### [INSTRUCTIONS TO FOLLOW]
All of the records should be given again exactly as they appear.

Source records:
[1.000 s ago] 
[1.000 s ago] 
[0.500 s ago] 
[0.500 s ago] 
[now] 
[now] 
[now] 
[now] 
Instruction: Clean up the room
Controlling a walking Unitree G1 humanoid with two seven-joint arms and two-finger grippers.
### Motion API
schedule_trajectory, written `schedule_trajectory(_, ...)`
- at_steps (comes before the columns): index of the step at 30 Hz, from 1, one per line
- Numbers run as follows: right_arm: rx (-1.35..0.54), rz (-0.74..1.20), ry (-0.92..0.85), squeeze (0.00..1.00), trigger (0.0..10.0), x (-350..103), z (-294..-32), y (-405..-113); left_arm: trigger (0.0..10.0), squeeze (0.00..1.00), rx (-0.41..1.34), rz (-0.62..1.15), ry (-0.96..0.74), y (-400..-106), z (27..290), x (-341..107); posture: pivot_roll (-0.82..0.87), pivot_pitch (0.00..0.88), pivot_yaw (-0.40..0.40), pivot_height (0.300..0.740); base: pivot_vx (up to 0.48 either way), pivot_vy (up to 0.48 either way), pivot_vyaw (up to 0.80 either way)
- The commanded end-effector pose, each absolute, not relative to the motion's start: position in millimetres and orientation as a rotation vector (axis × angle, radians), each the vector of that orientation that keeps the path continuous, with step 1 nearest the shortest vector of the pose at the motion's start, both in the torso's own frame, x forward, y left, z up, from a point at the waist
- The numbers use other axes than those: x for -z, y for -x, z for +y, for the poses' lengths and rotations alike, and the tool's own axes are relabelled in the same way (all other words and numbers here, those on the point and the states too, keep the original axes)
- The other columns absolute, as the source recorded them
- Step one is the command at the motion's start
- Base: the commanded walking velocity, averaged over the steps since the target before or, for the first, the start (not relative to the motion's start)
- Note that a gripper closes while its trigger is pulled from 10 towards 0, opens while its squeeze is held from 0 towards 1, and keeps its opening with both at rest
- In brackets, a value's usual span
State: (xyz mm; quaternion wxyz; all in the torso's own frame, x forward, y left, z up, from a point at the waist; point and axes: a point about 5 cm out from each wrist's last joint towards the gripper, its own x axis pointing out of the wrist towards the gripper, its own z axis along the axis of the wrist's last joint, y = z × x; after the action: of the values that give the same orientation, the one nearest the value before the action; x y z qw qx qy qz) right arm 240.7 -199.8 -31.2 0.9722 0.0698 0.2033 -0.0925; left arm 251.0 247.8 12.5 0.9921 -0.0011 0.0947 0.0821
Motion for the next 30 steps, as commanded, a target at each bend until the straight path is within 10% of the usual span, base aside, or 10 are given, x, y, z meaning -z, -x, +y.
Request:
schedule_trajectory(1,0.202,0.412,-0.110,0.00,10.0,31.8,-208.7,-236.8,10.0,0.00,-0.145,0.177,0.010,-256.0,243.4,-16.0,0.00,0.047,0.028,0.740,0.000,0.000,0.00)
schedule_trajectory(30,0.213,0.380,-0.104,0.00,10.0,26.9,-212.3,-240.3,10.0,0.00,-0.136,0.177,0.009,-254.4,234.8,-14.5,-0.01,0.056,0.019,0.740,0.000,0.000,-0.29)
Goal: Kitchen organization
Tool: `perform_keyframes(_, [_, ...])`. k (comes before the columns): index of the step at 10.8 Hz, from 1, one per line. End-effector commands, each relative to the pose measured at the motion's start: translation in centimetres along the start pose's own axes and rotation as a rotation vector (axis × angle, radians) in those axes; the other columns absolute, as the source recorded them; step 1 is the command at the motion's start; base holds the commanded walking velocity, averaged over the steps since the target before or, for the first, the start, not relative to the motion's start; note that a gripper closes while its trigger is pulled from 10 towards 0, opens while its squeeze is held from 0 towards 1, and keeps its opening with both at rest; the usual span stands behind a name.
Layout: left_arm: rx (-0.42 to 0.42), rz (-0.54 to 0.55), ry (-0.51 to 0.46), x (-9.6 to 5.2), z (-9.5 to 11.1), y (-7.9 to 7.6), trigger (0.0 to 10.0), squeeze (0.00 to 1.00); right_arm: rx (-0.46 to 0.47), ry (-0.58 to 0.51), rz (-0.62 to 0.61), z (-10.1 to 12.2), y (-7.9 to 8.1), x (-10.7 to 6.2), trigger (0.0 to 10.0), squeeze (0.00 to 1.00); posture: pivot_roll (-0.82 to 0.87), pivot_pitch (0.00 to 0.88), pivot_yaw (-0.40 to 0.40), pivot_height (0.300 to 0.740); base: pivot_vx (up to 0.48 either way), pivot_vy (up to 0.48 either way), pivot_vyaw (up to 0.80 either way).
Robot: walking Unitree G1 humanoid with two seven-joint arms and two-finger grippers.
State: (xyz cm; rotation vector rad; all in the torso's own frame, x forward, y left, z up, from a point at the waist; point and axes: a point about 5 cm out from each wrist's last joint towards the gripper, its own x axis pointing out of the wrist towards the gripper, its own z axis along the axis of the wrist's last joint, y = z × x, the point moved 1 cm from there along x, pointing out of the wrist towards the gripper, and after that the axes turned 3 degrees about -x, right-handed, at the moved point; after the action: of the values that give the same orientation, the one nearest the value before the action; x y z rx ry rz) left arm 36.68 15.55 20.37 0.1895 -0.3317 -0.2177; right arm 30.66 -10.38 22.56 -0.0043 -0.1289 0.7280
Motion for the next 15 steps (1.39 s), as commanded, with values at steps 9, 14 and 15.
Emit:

### [RESULT]
[1.000 s ago] 
[1.000 s ago] 
[0.500 s ago] 
[0.500 s ago] 
[now] 
[now] 
[now] 
[now] 
Instruction: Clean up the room
Controlling a walking Unitree G1 humanoid with two seven-joint arms and two-finger grippers.
### Motion API
schedule_trajectory, written `schedule_trajectory(_, ...)`
- at_steps (comes before the columns): index of the step at 30 Hz, from 1, one per line
- Numbers run as follows: right_arm: rx (-1.35..0.54), rz (-0.74..1.20), ry (-0.92..0.85), squeeze (0.00..1.00), trigger (0.0..10.0), x (-350..103), z (-294..-32), y (-405..-113); left_arm: trigger (0.0..10.0), squeeze (0.00..1.00), rx (-0.41..1.34), rz (-0.62..1.15), ry (-0.96..0.74), y (-400..-106), z (27..290), x (-341..107); posture: pivot_roll (-0.82..0.87), pivot_pitch (0.00..0.88), pivot_yaw (-0.40..0.40), pivot_height (0.300..0.740); base: pivot_vx (up to 0.48 either way), pivot_vy (up to 0.48 either way), pivot_vyaw (up to 0.80 either way)
- The commanded end-effector pose, each absolute, not relative to the motion's start: position in millimetres and orientation as a rotation vector (axis × angle, radians), each the vector of that orientation that keeps the path continuous, with step 1 nearest the shortest vector of the pose at the motion's start, both in the torso's own frame, x forward, y left, z up, from a point at the waist
- The numbers use other axes than those: x for -z, y for -x, z for +y, for the poses' lengths and rotations alike, and the tool's own axes are relabelled in the same way (all other words and numbers here, those on the point and the states too, keep the original axes)
- The other columns absolute, as the source recorded them
- Step one is the command at the motion's start
- Base: the commanded walking velocity, averaged over the steps since the target before or, for the first, the start (not relative to the motion's start)
- Note that a gripper closes while its trigger is pulled from 10 towards 0, opens while its squeeze is held from 0 towards 1, and keeps its opening with both at rest
- In brackets, a value's usual span
State: (xyz mm; quaternion wxyz; all in the torso's own frame, x forward, y left, z up, from a point at the waist; point and axes: a point about 5 cm out from each wrist's last joint towards the gripper, its own x axis pointing out of the wrist towards the gripper, its own z axis along the axis of the wrist's last joint, y = z × x; after the action: of the values that give the same orientation, the one nearest the value before the action; x y z qw qx qy qz) right arm 240.7 -199.8 -31.2 0.9722 0.0698 0.2033 -0.0925; left arm 251.0 247.8 12.5 0.9921 -0.0011 0.0947 0.0821
Motion for the next 30 steps, as commanded, a target at each bend until the straight path is within 10% of the usual span, base aside, or 10 are given, x, y, z meaning -z, -x, +y.
Request:
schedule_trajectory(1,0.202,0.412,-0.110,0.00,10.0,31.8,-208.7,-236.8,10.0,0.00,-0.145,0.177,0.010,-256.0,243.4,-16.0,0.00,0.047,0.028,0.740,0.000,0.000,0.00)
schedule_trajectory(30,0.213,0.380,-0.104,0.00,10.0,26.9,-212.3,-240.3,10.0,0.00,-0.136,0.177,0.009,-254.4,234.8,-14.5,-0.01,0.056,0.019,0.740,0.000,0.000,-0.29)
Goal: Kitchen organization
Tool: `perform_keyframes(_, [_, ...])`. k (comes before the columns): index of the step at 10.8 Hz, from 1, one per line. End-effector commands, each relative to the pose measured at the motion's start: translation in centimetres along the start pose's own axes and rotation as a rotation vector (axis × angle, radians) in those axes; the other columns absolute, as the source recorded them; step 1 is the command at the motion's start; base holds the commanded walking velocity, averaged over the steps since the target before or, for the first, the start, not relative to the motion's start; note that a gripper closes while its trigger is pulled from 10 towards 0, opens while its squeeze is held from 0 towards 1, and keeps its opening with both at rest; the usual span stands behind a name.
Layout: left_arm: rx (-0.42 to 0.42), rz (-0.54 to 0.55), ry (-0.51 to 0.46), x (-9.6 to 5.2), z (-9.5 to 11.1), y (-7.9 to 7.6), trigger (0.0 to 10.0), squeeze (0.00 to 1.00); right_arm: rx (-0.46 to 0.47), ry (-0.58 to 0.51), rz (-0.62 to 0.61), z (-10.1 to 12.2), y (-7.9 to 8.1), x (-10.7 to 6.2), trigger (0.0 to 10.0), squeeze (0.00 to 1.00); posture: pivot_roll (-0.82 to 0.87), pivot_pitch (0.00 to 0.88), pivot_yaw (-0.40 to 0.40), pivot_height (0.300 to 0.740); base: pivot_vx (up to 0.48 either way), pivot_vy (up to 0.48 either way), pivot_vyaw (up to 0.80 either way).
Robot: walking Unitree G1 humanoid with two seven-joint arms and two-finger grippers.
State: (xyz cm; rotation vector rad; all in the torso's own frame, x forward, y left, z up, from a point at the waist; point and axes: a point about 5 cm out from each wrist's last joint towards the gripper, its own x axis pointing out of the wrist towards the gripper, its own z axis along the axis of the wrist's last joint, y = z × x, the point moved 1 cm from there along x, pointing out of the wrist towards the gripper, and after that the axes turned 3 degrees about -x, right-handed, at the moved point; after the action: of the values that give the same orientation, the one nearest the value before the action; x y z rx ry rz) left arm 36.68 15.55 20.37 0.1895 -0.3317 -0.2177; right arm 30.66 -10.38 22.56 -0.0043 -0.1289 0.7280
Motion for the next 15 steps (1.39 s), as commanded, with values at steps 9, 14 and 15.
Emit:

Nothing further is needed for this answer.